В январе — мае 1864 года. Это был счастливый и одновременно драматичный период жизни Достоевского: после возвращения с каторги и из ссылки он вновь добился литературного признания и начал издавать журнал «Время». Но на эти же месяцы выпали болезнь и смерть первой жены Достоевского Марии Дмитриевны (она умерла 15 апреля 1864 года). Своей повестью Достоевский продолжил художественную разработку собственного идеологического направления — почвенничества, обозначенного в «Записках из Мёртвого дома» и в программных статьях «Времени». В отличие от предыдущих, документальных «Записок», «Записки из подполья» больше напоминали о другом получившем распространение в эти годы жанре — идеологическом романе. К 1864 году этот жанр уже представлен «Подводным камнем» Михаила Авдеева, «Отцами и детьми» Тургенева, «Что делать?» Чернышевского и «Взбаламученным морем» Писемского. «Записки из подполья» встраиваются в этот ряд, продолжая споры о феномене русского нигилизма и «нового человека».
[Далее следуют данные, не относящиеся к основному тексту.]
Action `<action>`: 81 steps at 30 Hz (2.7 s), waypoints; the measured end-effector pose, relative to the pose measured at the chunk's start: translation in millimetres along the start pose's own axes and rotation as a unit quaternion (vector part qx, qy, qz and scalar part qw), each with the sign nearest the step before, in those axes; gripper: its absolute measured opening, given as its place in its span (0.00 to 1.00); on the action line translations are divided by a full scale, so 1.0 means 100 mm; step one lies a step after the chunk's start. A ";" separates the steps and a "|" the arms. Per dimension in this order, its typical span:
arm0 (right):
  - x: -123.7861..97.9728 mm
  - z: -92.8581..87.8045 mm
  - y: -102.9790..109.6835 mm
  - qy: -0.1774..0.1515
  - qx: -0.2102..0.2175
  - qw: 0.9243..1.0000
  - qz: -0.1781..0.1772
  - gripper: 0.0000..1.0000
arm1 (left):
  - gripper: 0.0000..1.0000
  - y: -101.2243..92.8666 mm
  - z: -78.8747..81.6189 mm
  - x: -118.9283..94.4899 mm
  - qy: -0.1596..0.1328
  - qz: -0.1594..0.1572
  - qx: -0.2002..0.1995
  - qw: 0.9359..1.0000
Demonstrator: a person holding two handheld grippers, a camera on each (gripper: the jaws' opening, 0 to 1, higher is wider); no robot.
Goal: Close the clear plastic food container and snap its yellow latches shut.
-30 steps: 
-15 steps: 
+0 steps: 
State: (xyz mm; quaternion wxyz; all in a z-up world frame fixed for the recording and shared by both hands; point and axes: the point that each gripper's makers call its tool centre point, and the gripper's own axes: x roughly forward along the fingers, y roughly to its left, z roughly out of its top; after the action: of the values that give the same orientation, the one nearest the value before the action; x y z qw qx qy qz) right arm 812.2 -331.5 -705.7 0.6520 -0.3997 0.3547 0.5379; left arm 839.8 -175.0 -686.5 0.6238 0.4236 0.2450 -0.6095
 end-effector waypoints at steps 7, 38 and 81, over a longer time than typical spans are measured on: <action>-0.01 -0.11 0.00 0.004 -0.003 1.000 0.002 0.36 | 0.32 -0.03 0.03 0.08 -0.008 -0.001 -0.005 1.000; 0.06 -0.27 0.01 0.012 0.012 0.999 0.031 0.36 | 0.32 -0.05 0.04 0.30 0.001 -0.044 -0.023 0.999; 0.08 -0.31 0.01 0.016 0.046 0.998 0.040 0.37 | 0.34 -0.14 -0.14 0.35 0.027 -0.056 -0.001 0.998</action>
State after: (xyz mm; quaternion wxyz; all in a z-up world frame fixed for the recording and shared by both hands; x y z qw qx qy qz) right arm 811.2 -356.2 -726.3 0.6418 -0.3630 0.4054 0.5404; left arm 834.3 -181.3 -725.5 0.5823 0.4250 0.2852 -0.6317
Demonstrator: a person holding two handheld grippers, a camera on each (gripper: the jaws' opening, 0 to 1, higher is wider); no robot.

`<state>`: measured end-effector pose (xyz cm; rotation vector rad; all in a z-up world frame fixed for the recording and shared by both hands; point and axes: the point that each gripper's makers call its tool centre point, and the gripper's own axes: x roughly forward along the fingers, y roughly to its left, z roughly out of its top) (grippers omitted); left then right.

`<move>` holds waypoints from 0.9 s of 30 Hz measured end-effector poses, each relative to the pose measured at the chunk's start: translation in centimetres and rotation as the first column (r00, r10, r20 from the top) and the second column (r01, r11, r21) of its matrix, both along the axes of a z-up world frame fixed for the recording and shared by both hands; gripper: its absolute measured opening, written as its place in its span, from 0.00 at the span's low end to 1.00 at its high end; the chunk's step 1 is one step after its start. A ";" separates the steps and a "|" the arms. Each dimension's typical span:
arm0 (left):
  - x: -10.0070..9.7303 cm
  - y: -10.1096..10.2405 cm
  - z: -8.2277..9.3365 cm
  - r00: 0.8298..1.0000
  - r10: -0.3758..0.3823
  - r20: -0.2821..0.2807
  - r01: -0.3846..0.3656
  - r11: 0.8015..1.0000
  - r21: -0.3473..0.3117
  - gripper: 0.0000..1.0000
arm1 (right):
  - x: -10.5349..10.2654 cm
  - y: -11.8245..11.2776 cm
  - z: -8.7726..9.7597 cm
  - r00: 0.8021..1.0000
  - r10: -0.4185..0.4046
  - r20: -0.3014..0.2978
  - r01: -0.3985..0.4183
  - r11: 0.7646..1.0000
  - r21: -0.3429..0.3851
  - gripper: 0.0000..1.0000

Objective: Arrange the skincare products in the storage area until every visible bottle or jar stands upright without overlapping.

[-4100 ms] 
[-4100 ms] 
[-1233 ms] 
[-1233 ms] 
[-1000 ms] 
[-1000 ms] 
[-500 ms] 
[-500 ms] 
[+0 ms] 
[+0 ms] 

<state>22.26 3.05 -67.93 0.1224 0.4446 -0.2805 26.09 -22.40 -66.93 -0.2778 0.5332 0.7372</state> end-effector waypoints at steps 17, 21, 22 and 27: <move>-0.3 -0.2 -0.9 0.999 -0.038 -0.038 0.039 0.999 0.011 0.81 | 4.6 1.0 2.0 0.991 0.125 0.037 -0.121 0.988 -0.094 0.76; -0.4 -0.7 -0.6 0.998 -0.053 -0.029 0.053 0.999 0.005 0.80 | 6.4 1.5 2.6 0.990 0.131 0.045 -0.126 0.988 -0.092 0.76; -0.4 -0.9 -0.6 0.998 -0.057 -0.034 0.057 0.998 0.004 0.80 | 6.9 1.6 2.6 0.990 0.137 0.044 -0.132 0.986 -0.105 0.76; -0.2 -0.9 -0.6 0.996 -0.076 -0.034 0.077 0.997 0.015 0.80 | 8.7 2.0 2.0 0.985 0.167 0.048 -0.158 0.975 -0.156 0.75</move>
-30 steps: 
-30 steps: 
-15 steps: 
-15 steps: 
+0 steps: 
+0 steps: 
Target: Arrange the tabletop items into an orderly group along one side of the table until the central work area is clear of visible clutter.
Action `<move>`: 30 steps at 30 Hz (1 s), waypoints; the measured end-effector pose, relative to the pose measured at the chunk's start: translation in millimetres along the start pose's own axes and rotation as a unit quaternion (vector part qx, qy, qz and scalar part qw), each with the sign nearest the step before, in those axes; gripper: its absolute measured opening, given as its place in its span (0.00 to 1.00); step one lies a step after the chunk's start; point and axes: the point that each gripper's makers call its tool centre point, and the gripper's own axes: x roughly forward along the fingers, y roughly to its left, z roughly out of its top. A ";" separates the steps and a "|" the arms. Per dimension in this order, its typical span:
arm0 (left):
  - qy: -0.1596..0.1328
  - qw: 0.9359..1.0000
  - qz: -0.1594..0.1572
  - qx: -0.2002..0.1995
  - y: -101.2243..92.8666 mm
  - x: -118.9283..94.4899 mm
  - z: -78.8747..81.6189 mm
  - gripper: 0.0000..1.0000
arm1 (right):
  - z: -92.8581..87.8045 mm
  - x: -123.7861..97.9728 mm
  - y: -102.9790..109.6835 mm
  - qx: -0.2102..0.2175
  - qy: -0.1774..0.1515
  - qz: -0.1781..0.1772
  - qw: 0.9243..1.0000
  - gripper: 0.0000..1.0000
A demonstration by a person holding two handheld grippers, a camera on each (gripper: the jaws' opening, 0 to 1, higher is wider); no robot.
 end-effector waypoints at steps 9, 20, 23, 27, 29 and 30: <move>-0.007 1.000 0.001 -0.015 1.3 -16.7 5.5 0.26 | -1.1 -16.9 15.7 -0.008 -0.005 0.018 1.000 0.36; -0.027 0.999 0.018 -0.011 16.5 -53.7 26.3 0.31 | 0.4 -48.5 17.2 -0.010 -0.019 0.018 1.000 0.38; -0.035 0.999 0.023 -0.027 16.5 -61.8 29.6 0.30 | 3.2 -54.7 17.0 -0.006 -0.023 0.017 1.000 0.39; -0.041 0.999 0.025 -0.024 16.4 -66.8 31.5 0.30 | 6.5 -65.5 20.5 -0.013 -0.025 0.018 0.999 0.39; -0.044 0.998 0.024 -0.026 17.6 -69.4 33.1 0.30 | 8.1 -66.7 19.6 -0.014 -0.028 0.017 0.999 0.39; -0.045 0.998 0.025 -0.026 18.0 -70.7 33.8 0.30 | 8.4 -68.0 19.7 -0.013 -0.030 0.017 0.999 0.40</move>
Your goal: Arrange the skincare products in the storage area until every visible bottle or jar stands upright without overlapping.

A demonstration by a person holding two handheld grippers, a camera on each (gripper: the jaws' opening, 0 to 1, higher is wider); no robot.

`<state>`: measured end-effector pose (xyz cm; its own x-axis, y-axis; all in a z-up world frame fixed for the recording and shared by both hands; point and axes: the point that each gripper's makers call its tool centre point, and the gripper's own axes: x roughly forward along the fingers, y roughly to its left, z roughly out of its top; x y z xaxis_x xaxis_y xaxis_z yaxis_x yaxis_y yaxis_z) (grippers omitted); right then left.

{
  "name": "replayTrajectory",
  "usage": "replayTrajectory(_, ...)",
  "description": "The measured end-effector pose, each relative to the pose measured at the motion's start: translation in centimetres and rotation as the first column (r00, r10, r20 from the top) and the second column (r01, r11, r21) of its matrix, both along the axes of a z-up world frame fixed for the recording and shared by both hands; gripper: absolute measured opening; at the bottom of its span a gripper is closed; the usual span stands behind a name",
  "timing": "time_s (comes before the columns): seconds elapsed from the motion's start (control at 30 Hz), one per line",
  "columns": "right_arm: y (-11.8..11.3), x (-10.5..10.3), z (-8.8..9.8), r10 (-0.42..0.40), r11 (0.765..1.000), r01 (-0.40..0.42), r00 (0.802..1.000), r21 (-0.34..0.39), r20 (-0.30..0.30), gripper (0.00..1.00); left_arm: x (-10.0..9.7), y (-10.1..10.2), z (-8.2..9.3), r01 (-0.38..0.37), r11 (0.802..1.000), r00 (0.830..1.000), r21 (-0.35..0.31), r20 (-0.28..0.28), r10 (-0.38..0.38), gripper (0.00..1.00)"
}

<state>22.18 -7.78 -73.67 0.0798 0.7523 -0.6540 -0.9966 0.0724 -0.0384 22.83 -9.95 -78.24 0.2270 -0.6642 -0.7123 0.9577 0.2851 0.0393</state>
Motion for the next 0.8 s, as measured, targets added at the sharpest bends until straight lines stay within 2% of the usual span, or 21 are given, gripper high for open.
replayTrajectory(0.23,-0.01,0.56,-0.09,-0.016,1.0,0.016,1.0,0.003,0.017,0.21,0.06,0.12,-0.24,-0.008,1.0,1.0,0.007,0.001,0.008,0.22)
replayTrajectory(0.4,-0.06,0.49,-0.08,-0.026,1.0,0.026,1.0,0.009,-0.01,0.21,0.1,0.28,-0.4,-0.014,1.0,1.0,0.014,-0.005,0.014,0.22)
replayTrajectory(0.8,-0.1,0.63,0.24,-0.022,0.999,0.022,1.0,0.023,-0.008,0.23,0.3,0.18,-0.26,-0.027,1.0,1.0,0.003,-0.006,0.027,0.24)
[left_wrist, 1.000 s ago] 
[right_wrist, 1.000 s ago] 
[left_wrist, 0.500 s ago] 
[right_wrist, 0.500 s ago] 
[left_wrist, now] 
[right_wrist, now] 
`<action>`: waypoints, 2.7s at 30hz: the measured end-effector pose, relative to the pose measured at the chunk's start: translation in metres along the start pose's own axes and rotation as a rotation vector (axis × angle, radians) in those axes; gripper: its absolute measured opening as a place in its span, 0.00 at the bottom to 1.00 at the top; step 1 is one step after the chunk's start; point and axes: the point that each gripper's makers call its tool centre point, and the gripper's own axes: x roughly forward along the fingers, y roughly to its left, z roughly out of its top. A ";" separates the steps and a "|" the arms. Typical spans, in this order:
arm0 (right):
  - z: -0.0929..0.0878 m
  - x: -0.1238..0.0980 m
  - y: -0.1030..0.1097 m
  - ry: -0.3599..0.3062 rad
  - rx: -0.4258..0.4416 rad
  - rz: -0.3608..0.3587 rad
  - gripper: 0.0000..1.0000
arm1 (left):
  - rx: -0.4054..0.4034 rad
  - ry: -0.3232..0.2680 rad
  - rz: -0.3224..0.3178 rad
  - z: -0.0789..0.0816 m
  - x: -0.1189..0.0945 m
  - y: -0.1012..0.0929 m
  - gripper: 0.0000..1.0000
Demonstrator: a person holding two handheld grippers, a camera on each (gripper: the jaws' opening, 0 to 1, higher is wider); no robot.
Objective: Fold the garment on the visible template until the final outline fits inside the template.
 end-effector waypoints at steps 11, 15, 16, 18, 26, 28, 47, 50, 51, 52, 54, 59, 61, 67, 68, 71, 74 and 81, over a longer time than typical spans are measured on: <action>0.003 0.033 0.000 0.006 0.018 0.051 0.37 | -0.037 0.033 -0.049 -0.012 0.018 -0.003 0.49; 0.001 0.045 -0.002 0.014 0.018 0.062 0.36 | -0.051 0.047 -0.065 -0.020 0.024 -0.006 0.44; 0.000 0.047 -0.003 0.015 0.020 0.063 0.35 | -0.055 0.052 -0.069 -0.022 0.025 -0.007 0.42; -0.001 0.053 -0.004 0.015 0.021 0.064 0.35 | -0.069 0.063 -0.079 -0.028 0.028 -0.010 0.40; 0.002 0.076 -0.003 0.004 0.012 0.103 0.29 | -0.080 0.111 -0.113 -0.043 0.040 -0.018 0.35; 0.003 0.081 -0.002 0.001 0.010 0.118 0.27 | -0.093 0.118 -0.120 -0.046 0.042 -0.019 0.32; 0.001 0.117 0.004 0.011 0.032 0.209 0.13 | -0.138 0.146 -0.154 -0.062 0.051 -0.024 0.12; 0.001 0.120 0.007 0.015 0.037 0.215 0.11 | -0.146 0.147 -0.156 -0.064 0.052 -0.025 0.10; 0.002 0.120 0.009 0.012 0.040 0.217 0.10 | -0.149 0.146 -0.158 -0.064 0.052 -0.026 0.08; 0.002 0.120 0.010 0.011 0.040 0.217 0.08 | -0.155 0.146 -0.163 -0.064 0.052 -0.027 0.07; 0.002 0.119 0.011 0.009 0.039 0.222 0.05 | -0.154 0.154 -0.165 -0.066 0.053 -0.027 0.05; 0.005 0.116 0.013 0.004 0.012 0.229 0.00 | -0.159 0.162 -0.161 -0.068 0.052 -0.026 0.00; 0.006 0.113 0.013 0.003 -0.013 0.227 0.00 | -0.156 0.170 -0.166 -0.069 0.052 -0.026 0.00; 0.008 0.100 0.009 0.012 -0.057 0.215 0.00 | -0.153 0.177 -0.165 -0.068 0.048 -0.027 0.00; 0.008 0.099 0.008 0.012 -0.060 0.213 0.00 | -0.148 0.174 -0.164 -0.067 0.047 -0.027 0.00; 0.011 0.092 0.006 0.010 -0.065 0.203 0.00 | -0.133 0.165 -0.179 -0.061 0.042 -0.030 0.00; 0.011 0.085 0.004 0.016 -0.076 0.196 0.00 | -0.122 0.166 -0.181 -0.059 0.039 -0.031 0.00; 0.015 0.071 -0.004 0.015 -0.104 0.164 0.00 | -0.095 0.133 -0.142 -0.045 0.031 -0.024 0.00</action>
Портрет Фёдора Достоевского. Литография Петра Бореля. 1862 год[1019]
Как она написана?
Стиль «Записок из подполья» поразил современников болезненной и нервной, на грани патологии, интонацией рассказчика, путано и многословно повествующего о себе и мире. Крупнейший русский филолог XX века Михаил Бахтин назвал такую манеру «словом с лазейкой». Что это такое, понятно уже по первым фразам повести: «Я человек больной… Я злой человек. Непривлекательный я человек. Я думаю, что у меня болит печень. Впрочем, я ни шиша не смыслю в моей болезни и не знаю наверно, что у меня болит». Здесь главный герой, варьируя одну и ту же мысль, внезапно опровергает сам себя, показывая тем самым непредсказуемость и непознаваемость своего «я» даже для самого себя. В то же время герой всегда может найти лазейку — риторический трюк, поворот, оправдание, оговорку, ложь, чтобы уйти от заданных самому себе вопросов. Достоевский прекрасно осознавал, какого эффекта добивается, и в письме брату 20 марта 1864 года так характеризовал повесть: «По тону своему она слишком странная, и тон резок и дик: может не понравиться; следовательно, надобно, чтоб поэзия всё смягчила и вынесла». А в другом письме назвал такой стиль «болтовнёй»: «Ты понимаешь, что такое переход в музыке. Точно так и тут. В 1-й главе, по-видимому, болтовня, но вдруг эта болтовня в последних 2-х главах разрешается неожиданной катастрофой».
Резкий контраст, контрапункт, на который указывает Достоевский, — ещё одна особенность структуры и повествовательной манеры «Записок». Её очень точно диагностируют «обычные» читатели, когда жалуются на бессюжетность первой части и захватывающий динамизм второй. Этот контраст в темпе, ритме и громкости повествовательного голоса станет визитной карточкой Достоевского во всех последующих романах, первый из которых, «Преступление и наказание», появится спустя два года после «Записок из подполья».
Что на неё повлияло?
Как часто бывает у Достоевского, в художественном мире «Записок» скрестилось сразу несколько мощных русских и европейских литературных традиций. Создавая исповедальное повествование «одного из характеров протёкшего недавнего времени», Достоевский наследовал традиции психологической исповедальной прозы 1850-х годов, и особенно её центральному произведению — «Дневнику лишнего человека» Тургенева (1850). Его главный герой Чулкатурин — прямой предшественник подпольного парадоксалиста и в болезненной раздражительности, и в том, как он рассуждает о себе, и в том, каким неудачником оказывается. Однако психология героя Достоевского гораздо тоньше проработана: он глубже и подробнее осмысляет собственный опыт. Достичь этого Достоевскому помогло обращение к нескольким европейским авторам. В первую очередь это «Исповедь» Жан-Жака Руссо, упоминаемая в «Записках». В затяжных спорах и изощрённом красноречии героя «Записок» угадывается диалогическая форма «Племянника Рамо» Дени Дидро. Поразительна осведомлённость героя «Записок» о самых последних научных и философских идеях 1830–50-х годов: Достоевский откликается на теории французских и британских утопистов (Анри Сен-Симона, Этьена Кабе, Пьера Леру, Фелисите Робера де Ламенне, Шарля Фурье, Роберта Оуэна), «позитивную» социологию Огюста Конта, концепцию цивилизации Генри Бокля, индивидуалистическую философию Макса Штирнера, эволюционизм Чарльза Дарвина.